8
6 июля 2022 г., 15:21
Шань себя отбитым напрочь чувствует. Чувствует и всё равно нагибается, чтобы оттянуть черно-желтую полицейскую ленту и пролезть под неё, в какой-то невероятной позе. Любой шаолиньский монах от зависти бы удавился или пошел к водопадам и засел под ледяными струями на года, учась вот такому же. Не то острой грации, на грани тотальной неуклюжести, не то отбитости.
Позади слышится смешливое фырканье, на которое Шаню оскалиться хочется — да как тут оскалишься, когда собственная башка чуть не у колен находится, а развернуться и шикнуть на Тяня возможности никакой нет.

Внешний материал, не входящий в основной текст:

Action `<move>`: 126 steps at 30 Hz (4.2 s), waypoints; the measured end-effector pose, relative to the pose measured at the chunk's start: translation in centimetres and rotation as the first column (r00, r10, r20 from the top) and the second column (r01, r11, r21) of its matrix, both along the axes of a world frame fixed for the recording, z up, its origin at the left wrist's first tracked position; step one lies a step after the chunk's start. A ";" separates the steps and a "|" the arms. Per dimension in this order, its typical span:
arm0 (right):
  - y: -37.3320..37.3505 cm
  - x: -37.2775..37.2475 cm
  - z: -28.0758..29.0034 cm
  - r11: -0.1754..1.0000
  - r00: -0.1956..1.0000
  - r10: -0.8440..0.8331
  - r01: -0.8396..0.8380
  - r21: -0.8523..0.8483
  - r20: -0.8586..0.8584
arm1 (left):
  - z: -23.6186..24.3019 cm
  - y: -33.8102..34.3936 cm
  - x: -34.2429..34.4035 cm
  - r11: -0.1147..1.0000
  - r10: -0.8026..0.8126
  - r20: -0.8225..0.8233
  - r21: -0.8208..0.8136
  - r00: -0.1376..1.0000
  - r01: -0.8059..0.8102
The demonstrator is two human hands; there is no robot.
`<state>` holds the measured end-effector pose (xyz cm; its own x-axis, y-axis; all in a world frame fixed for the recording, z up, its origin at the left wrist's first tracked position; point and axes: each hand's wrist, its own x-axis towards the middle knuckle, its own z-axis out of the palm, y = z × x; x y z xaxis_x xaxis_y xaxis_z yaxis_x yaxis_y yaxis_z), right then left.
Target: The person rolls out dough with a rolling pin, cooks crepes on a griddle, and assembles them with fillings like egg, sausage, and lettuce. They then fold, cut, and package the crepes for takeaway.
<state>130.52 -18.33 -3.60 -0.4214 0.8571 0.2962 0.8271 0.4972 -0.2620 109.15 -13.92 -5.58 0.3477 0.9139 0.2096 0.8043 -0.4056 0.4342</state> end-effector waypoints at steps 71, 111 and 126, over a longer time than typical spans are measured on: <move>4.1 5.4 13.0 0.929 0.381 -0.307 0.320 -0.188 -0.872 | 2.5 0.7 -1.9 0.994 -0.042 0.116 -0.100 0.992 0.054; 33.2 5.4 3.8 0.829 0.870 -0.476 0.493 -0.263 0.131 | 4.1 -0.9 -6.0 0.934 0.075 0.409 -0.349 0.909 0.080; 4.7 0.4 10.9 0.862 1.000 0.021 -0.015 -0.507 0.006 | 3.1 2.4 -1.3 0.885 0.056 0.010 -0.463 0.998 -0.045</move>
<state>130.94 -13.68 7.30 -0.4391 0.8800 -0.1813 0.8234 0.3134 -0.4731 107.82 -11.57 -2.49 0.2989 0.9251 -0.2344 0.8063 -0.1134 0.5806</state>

Тот тоже уже под ленту ломится, пока Шань отпирает дверной замок новёхоньким ключом, который ему добросовестно вручил По. И где он в этой дыре нашел ключника, чтобы эту ерундовину раздобыть — большой вопрос. По вообще на многое способен. А Шань сейчас не способен вообще ни на что.

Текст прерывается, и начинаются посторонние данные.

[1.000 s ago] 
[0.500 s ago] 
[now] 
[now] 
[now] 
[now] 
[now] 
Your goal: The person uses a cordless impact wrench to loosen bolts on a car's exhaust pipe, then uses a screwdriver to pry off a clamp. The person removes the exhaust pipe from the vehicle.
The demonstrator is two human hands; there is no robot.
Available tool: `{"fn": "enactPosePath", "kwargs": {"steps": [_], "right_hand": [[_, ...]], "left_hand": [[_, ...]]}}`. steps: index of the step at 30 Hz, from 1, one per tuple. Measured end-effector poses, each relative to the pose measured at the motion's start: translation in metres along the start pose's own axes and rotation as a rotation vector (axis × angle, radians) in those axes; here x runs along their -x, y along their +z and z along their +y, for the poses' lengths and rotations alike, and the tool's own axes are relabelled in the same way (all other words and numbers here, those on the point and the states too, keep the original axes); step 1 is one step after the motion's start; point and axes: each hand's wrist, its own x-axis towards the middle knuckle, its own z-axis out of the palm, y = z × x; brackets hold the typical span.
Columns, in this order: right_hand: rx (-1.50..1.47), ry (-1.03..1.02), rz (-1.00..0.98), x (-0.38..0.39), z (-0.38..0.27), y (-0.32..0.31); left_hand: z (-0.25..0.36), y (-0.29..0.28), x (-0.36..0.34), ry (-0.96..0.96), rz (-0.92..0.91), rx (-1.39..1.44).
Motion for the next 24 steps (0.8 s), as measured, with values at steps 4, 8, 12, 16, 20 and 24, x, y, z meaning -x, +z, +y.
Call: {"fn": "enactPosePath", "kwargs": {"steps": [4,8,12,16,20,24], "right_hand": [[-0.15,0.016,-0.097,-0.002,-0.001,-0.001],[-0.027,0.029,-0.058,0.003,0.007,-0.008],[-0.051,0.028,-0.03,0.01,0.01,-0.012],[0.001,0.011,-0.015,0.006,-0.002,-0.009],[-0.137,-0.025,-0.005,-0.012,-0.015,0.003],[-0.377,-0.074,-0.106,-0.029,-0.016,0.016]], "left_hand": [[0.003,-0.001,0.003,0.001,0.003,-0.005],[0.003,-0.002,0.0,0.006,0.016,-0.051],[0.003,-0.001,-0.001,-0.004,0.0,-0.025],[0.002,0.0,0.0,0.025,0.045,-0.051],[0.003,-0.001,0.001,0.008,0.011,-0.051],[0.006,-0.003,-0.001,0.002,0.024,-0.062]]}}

Руки дрожат так, что ключ едва из пальцев не выскальзывает. Тело под неправильным наклоном дрожит и не от недостатка тренировок или выносливости. С этим у Шаня как раз всё в порядке — по показателям нормативов он лучший.

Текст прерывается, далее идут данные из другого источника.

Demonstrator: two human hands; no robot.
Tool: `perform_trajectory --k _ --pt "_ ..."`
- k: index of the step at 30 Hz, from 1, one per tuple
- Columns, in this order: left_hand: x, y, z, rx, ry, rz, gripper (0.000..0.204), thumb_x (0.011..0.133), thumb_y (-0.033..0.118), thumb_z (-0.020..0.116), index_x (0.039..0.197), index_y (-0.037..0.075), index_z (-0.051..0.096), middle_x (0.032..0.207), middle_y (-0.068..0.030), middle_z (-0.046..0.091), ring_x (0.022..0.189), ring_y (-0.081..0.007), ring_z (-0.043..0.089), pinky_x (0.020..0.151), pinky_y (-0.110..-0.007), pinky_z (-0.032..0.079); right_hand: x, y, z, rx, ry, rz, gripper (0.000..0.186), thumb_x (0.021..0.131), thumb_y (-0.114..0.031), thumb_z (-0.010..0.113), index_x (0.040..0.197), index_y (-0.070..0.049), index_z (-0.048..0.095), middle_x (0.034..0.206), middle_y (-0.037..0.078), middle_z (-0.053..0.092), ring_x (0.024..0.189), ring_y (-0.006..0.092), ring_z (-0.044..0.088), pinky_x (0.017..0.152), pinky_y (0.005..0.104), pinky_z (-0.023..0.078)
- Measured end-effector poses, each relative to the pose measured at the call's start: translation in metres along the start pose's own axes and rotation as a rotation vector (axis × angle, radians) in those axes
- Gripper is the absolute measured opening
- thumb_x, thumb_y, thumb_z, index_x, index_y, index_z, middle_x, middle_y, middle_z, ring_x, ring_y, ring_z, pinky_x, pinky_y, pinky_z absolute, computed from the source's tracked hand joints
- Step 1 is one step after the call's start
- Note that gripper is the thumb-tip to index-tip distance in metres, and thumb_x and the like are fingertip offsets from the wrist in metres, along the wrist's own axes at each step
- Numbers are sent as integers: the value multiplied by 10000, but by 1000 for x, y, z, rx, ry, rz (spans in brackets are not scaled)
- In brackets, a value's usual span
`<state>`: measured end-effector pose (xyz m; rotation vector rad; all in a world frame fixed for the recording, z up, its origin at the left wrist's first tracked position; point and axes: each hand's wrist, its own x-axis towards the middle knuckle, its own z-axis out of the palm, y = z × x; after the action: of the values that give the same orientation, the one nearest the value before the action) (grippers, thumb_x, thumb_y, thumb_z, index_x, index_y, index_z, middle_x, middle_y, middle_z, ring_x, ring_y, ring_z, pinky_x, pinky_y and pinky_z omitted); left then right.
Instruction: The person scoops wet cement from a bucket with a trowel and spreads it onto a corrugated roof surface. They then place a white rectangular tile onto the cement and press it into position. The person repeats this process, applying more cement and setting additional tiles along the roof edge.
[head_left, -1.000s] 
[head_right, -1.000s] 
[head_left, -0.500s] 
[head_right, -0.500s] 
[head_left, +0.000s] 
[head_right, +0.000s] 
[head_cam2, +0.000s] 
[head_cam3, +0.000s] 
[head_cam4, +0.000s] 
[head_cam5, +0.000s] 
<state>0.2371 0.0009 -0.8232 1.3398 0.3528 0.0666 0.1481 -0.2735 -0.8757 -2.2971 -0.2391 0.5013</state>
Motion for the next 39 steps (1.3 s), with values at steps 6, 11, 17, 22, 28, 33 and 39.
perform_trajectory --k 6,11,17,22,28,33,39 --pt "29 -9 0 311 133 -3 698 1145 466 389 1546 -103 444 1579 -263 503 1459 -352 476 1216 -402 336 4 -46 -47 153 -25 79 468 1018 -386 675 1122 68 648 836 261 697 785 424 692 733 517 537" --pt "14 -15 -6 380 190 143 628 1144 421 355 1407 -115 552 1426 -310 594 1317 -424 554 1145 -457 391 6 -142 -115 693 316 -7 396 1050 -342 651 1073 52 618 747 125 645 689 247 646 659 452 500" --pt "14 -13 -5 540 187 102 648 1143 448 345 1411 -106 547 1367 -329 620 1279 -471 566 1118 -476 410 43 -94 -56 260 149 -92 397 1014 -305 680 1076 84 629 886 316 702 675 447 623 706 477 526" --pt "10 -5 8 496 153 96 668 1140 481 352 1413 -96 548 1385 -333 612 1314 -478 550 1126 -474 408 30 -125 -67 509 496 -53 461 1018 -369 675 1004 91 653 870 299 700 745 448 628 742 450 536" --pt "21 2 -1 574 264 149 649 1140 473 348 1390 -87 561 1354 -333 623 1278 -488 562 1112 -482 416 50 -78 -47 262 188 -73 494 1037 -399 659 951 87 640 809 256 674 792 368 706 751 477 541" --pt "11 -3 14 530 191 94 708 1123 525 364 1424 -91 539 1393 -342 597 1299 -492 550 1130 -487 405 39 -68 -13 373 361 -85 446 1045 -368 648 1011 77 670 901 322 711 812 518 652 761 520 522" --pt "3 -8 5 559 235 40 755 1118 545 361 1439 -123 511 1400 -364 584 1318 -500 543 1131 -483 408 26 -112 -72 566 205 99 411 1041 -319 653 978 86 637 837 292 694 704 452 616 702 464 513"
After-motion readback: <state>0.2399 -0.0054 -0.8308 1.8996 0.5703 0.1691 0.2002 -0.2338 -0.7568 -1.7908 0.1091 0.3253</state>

Не в порядке то, что позади смешливо хмыкать перестают. Позади пялятся. Позади почти не остаётся места. Не в метрах уже расстояние, не в сантиметрах даже. А в сраных дюймах — которые, как тонкий прозрачный слой ткани, не скрывающий тело.
Толку от этих дюймов, короче, никакого. Толку от них ноль, потому что Шань чувствует себя загнанным в угол. Прижатым к двери, которую отпереть не получается никак. И шагу назад не сделать — там опутает черно-желтой лентой, как паутиной. Там окажется и тот, кто эту паутину сплел. Этот вот — плотоядный.
Он наверняка сначала на жалкие попытки Шаня освободиться будет смотреть с той самой усмешкой, которая Шаню в спину недавно прилетела. А потом начнет смотреть уже по-другому. Или того хуже — трогать начнет. Случайно так заденет за руку или за плечо. Случайно заденет за живое. Случайно заденет, а Шаня швырнет в не прошлое и в не будущее. В это вот — топкое, стрёмное и обжигающее. Опутает коконом и выбраться оттуда уже не получится.
Выбираться оттуда уже и не захочется.
Шань едва не вздрагивает раздражённо, когда над самым ухом слышит снисходительно-издевательское:
— Ты что, ни разу не вскрывал замки?
И тут же щетинится, тут же голову втягивает, пытаясь поглубже упрятать уязвимую шею, где кожу иглами искалывать начинает. Не больно, как это обычно с иглами бывает — мурашками, ноюще-колючими, резкими, которые по хребту вниз расползаются и бьют прицельно по дрожи в руках.
Шань задумывается на секунду, что ебал он в рот такую жизнь. И этого роботизированного бы в рот с удовольствием выебал. За дело бы, ну. Ничего ж тут такого нет. За дело ведь, верно? За замечания эти едкие, которые пускают по венам раскалённое железо — и мышцы тут же тяжелеют. Вообще всё тяжелеет, особенно внизу живота. Так, сука, невовремя. Тяжело это всё, блядь, особенно когда ключ уже почти в скважину замка попадает, но выскальзывает, стоит только руке дернуться от спазма.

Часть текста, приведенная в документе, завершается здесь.